• [What the exercise asks]
Return the data below in full and exactly, except that the pictures are dropped.

• [Supplied data]

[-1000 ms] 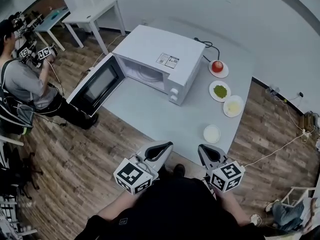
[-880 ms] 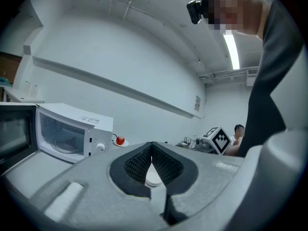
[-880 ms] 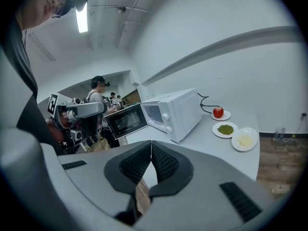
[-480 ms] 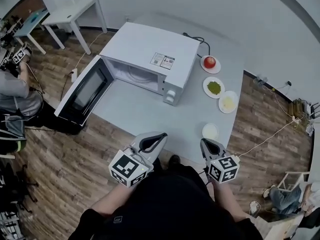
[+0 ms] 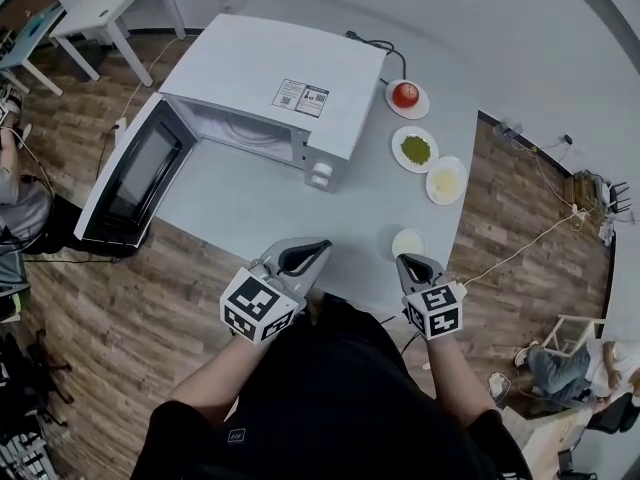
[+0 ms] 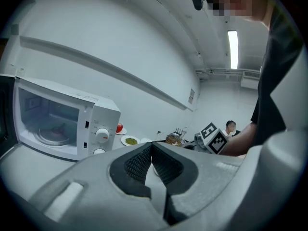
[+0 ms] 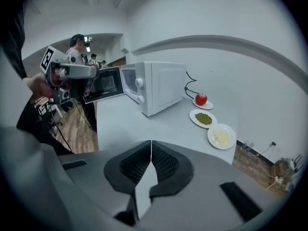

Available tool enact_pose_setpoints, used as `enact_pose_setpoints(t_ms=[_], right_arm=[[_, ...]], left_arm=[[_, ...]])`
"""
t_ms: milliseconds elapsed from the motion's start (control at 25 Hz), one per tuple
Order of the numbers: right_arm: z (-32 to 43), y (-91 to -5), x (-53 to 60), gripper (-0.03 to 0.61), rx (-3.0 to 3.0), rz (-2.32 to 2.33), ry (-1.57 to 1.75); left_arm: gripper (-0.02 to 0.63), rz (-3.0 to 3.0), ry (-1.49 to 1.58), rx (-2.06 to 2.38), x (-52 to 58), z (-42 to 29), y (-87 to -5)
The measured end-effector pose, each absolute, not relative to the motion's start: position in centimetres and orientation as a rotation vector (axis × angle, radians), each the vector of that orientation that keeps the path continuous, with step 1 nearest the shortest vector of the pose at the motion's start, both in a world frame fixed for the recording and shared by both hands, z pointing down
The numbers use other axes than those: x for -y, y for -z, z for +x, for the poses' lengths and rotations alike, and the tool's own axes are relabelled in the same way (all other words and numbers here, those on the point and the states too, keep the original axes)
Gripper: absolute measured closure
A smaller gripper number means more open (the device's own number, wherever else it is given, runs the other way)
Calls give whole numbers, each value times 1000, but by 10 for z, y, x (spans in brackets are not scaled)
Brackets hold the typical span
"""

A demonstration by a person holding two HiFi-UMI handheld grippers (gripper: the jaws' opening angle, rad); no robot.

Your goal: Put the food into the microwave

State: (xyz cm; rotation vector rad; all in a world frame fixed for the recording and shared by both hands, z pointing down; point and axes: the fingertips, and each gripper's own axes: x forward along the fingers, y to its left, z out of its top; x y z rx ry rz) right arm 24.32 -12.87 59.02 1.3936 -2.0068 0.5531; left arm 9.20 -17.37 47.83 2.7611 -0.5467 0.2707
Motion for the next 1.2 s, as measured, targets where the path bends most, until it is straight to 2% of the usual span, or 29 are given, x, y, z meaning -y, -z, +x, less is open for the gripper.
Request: enact_pose_setpoints(t_ms=[600,640,720,840,1200], right_arm=[[264,-669,112,560,1771,1124,-466],[264,-671,113,552,1761,1113,-453],[263,-676,117,497,1741,1090,-430],[264,-684,120,469,1708,1072,-401],[269,-698,124,460,1575,1034,-183]], left_arm=[[606,2724,-362,444,177,102,-535],[606,2725,-370,441,177,101,-536],[606,2727,-385,433,178,101,-541],[606,2732,-401,413,176,105,-548],[606,2729,-391,406,171,123,-561]])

• [Expected answer]
[-1000 ms] 
[-880 ms] 
[-880 ms] 
[-480 ms] 
[+0 ms] 
[+0 ms] 
[+0 ms] 

Available tool enact_pose_setpoints, used as `enact_pose_setpoints(t_ms=[_], right_arm=[[_, ...]], left_arm=[[_, ...]])`
"""
t_ms: milliseconds elapsed from the motion's start (control at 25 Hz), one per tuple
Order of the numbers: right_arm: z (-32 to 43), y (-91 to -5), x (-53 to 60), gripper (-0.03 to 0.61), rx (-3.0 to 3.0), rz (-2.32 to 2.33), ry (-1.57 to 1.75); left_arm: gripper (-0.02 to 0.63), rz (-3.0 to 3.0), ry (-1.49 to 1.58), rx (-2.06 to 2.38), x (-52 to 58), z (-42 to 29), y (-87 to -5)
The measured end-effector pose, each absolute, not relative to the motion's start: position in centimetres and orientation as a rotation vector (axis × angle, radians), each the vector of that orientation that keeps the path continuous, with step 1 nearest the shortest vector of the pose at the motion's start, both in a world frame fixed for the recording and shared by both hands, z pointing down
The numbers use other axes than those: x for -y, y for -z, z for +x, for the poses' lengths and rotations alike, and the tool's own axes are relabelled in the same way (all other words and numbers here, those on the point and the states too, keep the original axes)
Gripper: absolute measured closure
A smaller gripper number means more open (the device's own number, wherever else it is given, runs the other way)
Calls give whole numbers, each value times 1000, but by 10 for z, y, x (spans in brackets are not scaled)
Brackets hold the typical span
"""

A demonstration by a person holding two HiFi-UMI handheld grippers (gripper: the jaws' opening angle, rad); no robot.

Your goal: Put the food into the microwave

State: (xyz cm; rotation vector rad; all in a world frame fixed for the recording and shared by both hands, z pointing down; point and axes: the fingertips, and each gripper's own axes: x forward along the fingers, y to its left, z out of its top; x y z rx ry rz) right arm 24.32 -12.87 59.02 1.3936 -2.0068 0.5531; left arm 9.20 -17.37 47.83 2.7611 -0.5467 0.2707
Motion for the next 1.2 s, as measured, targets where the path bends most, until it is straight to 2% of the usual span, or 29 are given, x, y, z meaning -y, -z, +x, less is open for the gripper.
Request: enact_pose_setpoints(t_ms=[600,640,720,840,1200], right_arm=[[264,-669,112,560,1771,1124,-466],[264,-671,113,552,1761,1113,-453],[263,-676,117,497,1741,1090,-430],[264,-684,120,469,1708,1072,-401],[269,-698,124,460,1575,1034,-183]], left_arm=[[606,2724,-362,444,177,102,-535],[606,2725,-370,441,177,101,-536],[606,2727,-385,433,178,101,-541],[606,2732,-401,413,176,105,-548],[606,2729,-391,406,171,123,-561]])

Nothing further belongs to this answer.